R.R. #2, Box 70, Freeman, South Dakota 57029
The 4th annual Pioneer Power Show got underway September 15 and 16, 1990 with the best early fall weather we could have ever hoped for. Community club members were all hurrying about, running extension cords and setting up booths. Exhibitors and flea market vendors arriving wondering where to register and set up their wares. The smell of coal smoke starts to drift across the park from the steam engines. Everyone is kind of wondering if all the hard work and days of preparation will pay off.
By 10:00 a.m., or so, visitors to the show were starting to arrive. Our 65 Case steam engine had steam up and was the first in the belt of the Avery threshing machine. The afternoon threshing run is handled nicely by Lee and Dick Burd's 1913 18 HP Avery under mounted (pictured below). Both engines performed just fine with not so much as a loose belt.
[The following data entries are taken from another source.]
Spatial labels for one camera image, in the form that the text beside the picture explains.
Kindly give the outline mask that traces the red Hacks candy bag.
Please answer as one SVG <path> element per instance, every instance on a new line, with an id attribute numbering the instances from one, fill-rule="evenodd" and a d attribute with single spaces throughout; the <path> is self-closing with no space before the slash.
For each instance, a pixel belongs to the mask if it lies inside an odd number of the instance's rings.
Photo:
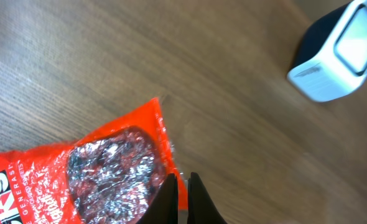
<path id="1" fill-rule="evenodd" d="M 0 223 L 136 223 L 171 173 L 153 98 L 78 141 L 0 152 Z"/>

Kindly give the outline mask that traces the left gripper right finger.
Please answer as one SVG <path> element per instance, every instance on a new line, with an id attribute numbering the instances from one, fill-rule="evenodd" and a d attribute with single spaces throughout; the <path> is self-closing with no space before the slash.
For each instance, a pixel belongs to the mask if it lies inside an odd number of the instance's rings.
<path id="1" fill-rule="evenodd" d="M 188 180 L 187 224 L 227 224 L 196 172 Z"/>

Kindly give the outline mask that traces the white barcode scanner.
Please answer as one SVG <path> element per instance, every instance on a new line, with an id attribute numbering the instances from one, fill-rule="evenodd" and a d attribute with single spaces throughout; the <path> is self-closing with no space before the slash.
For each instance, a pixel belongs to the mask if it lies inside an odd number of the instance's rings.
<path id="1" fill-rule="evenodd" d="M 367 0 L 355 0 L 305 32 L 288 81 L 316 102 L 349 95 L 367 78 Z"/>

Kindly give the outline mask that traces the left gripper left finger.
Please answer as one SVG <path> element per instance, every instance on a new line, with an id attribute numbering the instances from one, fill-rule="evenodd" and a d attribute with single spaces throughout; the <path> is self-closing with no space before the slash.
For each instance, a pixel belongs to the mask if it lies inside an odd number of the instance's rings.
<path id="1" fill-rule="evenodd" d="M 178 183 L 169 174 L 137 224 L 178 224 Z"/>
The parade was held each day with proud Owners displaying their fruits of hard labor. It must be noted that most all the entries were of good quality restoration. Parades are the opportunity for visitors to show their appreciation to the owners. Probably the only pay they will get.
The stationary engine display is hopping both days, with engines sawing, grinding feed, washing clothes, and generating electricity. It always amazes me that a $10,000 side shaft engine cannot compete with the crowd when there's a 1HP engine, with bad paint, that won't start nearby.
Kids don't suffer at our show except to wait for a turn to ride. Homemade rides are always offered free. Cap Javers of Lennox, South Dakota is always a big hit with his merry-go-round built from a horse power.
As all shows are a bit different, the Menno Pioneer Power Show offers an old fashioned Saturday carnival atmosphere with bandstand music, dunk tank, bingo, horseshoes, contests and food concessions.
Moving the show to September, we added a Toy Show and Sale both days at the city auditorium and opened the main street stores for Old Fashioned Saturday Night.
There is no admission to the show at the park and only a small admission at the toy show. Funds are mainly raised through raffle tickets, a pancake breakfast and dinner and freewill donations. This has worked very well for us. Most people realize it takes quite a bit of money to do a show.
Plans are underway now to make the 1991 show bigger and better, more things will be added in most all areas. See you there!!!!